In October 2011, the Reserve Bank of India deregulated the interest rate on savings bank deposits in order to improve monetary policy transmission. However, the post-deregulation experience has been stickiness of this interest rate at 4 per cent offered by the public sector banks (PSBs) — a clear case of cartelisation by PSBs.

Although the private sector banks (PvSBs) offered relatively higher rates, their SB deposit rates also remained relatively inflexible compared to their fixed deposit rates. The very purpose of deregulation of interest rate on saving bank deposits seems to have been defeated.
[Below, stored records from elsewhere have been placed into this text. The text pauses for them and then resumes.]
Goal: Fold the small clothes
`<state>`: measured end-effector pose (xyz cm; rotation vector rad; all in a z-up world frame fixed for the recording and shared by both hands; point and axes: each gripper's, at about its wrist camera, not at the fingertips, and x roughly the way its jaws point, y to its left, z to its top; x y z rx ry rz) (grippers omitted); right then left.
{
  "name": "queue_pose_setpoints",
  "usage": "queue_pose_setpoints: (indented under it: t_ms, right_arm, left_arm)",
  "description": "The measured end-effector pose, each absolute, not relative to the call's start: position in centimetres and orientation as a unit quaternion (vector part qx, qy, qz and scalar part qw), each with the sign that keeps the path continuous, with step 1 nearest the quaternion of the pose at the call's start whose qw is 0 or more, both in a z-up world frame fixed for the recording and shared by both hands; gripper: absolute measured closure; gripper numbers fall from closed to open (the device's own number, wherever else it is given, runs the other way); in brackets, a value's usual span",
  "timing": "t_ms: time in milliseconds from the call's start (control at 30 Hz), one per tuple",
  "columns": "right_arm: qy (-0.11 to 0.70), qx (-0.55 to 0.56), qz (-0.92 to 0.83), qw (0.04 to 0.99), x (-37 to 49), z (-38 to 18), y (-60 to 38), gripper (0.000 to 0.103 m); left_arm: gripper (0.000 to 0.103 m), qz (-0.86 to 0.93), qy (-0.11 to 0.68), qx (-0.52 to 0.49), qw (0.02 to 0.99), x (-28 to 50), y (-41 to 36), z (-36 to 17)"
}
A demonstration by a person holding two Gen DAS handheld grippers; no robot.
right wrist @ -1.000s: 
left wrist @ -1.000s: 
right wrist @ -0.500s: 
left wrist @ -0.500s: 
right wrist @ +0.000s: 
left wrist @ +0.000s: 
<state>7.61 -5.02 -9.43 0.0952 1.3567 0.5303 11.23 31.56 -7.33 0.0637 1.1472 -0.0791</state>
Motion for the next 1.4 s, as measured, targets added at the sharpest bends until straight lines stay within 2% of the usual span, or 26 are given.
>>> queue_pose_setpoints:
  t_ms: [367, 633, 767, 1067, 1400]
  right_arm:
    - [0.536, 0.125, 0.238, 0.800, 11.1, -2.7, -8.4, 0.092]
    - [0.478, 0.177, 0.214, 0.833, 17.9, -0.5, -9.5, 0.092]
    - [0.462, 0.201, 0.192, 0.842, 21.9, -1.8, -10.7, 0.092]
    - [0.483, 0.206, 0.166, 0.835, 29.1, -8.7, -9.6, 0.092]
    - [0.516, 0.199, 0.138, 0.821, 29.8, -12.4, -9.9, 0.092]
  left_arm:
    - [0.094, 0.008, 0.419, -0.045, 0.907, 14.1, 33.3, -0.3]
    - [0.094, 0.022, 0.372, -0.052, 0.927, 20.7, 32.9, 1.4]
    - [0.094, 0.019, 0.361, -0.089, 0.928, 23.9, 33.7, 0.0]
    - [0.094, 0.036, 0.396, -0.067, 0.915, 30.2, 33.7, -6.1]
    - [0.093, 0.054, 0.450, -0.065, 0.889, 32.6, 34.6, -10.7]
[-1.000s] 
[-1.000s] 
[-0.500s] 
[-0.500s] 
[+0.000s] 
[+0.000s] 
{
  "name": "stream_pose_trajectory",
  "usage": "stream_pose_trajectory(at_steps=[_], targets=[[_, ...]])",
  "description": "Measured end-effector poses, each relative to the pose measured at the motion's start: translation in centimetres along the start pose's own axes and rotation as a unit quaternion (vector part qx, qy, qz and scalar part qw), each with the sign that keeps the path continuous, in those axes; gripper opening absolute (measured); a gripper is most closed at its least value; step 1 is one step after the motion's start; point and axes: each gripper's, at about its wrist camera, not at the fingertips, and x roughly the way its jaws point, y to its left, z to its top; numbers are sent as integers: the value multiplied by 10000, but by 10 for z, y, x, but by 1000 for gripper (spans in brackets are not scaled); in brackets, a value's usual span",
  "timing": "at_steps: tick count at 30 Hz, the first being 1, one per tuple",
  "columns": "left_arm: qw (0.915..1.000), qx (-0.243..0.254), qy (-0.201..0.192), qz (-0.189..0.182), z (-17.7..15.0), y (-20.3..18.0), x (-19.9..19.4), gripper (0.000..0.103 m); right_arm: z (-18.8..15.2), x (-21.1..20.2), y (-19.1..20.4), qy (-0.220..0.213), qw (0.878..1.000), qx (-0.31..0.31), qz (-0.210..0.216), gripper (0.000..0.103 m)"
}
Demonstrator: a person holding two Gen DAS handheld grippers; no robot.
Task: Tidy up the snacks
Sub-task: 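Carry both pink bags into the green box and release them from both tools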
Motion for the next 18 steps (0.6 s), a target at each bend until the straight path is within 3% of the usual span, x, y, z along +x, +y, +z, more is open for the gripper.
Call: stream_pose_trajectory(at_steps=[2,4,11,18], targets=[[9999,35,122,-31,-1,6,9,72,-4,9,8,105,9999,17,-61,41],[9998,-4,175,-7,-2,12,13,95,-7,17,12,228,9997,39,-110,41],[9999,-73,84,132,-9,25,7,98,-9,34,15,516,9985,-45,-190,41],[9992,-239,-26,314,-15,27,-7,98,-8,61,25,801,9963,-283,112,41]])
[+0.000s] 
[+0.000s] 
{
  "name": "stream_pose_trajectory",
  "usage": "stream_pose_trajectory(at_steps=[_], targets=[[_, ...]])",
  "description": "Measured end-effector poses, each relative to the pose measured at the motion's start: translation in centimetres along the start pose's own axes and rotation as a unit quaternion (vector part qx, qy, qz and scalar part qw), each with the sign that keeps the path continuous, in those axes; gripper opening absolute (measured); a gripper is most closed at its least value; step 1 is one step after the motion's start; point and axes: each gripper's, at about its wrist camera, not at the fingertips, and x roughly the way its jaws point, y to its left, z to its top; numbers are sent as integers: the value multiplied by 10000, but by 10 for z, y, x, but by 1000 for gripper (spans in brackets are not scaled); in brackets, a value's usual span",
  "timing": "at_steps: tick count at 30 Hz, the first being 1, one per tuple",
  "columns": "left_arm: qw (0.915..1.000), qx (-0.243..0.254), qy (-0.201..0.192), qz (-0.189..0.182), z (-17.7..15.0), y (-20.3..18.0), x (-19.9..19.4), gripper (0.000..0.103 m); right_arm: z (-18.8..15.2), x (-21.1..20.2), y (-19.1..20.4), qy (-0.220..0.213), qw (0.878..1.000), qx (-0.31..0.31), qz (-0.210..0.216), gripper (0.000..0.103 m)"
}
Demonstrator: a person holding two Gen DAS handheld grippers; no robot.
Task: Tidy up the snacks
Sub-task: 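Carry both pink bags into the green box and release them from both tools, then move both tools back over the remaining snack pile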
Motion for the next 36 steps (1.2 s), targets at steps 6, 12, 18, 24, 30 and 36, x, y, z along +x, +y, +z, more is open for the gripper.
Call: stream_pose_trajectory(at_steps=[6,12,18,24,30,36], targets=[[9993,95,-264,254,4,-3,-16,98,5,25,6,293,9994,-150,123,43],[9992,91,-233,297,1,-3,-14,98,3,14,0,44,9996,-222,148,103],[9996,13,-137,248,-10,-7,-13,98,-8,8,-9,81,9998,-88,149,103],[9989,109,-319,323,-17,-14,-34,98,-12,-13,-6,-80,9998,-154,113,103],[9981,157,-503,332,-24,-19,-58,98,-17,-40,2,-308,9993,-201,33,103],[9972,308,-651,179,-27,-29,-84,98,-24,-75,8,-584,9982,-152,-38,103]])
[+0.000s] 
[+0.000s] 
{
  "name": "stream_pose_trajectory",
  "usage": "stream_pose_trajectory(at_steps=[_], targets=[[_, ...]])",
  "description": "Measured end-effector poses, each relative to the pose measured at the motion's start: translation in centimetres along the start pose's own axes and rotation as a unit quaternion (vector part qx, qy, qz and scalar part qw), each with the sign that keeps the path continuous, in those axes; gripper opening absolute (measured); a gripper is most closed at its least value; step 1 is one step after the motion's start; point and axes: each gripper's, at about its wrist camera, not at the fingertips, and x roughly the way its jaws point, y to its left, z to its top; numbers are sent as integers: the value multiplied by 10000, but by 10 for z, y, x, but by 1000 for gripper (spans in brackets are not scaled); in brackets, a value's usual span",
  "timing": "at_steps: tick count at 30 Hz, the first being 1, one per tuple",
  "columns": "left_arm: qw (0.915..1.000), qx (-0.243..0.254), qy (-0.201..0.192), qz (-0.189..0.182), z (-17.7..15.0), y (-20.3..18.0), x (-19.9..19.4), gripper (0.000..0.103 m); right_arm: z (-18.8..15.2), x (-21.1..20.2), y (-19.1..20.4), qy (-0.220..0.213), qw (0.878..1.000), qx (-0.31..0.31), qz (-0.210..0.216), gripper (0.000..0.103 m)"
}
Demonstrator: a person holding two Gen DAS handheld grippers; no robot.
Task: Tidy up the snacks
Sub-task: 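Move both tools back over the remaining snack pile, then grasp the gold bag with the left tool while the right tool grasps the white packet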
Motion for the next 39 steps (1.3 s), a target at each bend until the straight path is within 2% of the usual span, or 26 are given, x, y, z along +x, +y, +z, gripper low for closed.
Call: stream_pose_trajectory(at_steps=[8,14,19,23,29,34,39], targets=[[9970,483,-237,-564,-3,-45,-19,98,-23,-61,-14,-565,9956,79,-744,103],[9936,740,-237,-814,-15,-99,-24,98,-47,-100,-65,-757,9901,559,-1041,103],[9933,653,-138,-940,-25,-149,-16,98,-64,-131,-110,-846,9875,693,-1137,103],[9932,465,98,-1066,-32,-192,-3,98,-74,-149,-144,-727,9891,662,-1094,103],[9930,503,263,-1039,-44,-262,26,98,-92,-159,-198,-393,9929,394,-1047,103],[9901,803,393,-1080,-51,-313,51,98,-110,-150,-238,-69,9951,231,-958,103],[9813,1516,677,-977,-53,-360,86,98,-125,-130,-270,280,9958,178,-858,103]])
Despite higher interest rates on SB deposits offered by PvSBs, there was no major shift of savings deposit from PSBs to PvSBs during the post-deregulation period mainly due to the latter generally asking their depositors to maintain a significantly higher minimum balance. As the minimum balance was different for different PvSBs, their SB account interest rates were also non-identical.

At the losing end

The SB deposit falls somewhere between the current account deposit and fixed deposit, and therefore such depositors should get an interest rate at least equivalent to average inflation rate, let alone positive real interest rate advocated for fixed deposits. In the case of PSBs, the SB interest rate at 4 per cent is below the average inflation rate.

In the case of both PSBs and PvSBs, depositors are denied the fixed deposit rate for their minimum balance, which anyway remains with banks on a continuous basis. In either case, depositors were at the receiving end and lost the market-determined interest rates.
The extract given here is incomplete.